→ **ACTIVITY**
Go through the material below, find each line with the word "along", and copy those lines.

→ **PROVIDED DATA**
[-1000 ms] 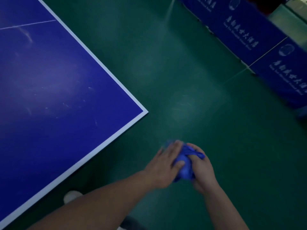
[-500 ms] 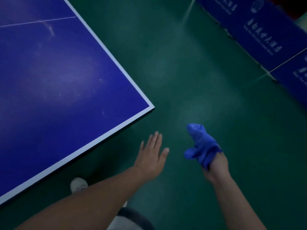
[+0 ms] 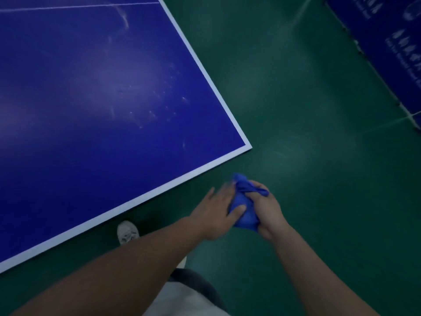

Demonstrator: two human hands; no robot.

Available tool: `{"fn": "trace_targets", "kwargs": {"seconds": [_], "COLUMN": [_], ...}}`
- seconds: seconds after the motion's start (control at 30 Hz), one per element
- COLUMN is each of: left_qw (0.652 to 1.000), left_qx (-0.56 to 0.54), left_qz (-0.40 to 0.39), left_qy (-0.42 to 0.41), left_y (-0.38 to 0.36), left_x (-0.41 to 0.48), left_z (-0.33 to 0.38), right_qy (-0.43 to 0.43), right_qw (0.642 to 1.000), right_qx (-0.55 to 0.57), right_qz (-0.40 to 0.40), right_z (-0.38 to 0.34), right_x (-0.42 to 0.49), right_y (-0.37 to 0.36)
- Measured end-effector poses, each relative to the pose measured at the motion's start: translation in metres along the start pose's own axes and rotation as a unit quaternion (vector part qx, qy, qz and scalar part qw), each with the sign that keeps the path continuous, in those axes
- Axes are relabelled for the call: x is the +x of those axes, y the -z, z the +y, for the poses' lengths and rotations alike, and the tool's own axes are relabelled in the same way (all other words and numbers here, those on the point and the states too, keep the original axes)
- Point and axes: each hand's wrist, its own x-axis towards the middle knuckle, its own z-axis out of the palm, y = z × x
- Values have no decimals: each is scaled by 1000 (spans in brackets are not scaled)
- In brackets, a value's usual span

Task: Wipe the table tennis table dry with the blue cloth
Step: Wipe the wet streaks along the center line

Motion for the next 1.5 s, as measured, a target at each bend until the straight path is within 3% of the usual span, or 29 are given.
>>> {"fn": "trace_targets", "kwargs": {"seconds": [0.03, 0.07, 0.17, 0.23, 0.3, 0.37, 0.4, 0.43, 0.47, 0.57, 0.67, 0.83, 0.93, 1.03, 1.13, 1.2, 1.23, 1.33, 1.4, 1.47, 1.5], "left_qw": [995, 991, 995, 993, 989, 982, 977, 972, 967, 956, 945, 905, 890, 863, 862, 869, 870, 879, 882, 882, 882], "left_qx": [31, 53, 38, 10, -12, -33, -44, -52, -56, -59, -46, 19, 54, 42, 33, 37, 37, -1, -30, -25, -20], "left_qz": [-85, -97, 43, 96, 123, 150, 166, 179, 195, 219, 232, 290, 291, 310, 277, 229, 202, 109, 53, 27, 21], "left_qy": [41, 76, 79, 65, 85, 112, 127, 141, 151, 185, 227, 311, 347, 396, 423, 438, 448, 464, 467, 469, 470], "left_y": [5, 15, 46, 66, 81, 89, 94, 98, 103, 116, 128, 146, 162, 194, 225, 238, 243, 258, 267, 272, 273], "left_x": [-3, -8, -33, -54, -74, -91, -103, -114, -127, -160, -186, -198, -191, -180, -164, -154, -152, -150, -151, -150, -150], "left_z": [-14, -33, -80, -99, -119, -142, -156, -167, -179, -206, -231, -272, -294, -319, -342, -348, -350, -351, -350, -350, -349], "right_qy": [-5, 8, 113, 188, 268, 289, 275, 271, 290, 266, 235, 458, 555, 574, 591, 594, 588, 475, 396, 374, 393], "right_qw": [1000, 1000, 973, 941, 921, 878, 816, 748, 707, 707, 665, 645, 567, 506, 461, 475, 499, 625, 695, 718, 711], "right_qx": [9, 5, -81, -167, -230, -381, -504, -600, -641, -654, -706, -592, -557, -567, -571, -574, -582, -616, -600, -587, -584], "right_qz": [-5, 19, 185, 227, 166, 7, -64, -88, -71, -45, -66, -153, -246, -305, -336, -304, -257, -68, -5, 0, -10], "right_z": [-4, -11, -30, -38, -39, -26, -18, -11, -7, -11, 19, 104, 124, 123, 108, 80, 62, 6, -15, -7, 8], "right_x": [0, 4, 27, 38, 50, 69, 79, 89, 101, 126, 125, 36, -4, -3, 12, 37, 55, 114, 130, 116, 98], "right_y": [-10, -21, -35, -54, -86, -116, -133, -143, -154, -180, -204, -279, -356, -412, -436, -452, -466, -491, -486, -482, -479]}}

→ **WRITTEN ANSWER**
- Measured end-effector poses, each relative to the pose measured at the motion's start: translation in metres along the start pose's own axes and rotation as a unit quaternion (vector part qx, qy, qz and scalar part qw), each with the sign that keeps the path continuous, in those axes
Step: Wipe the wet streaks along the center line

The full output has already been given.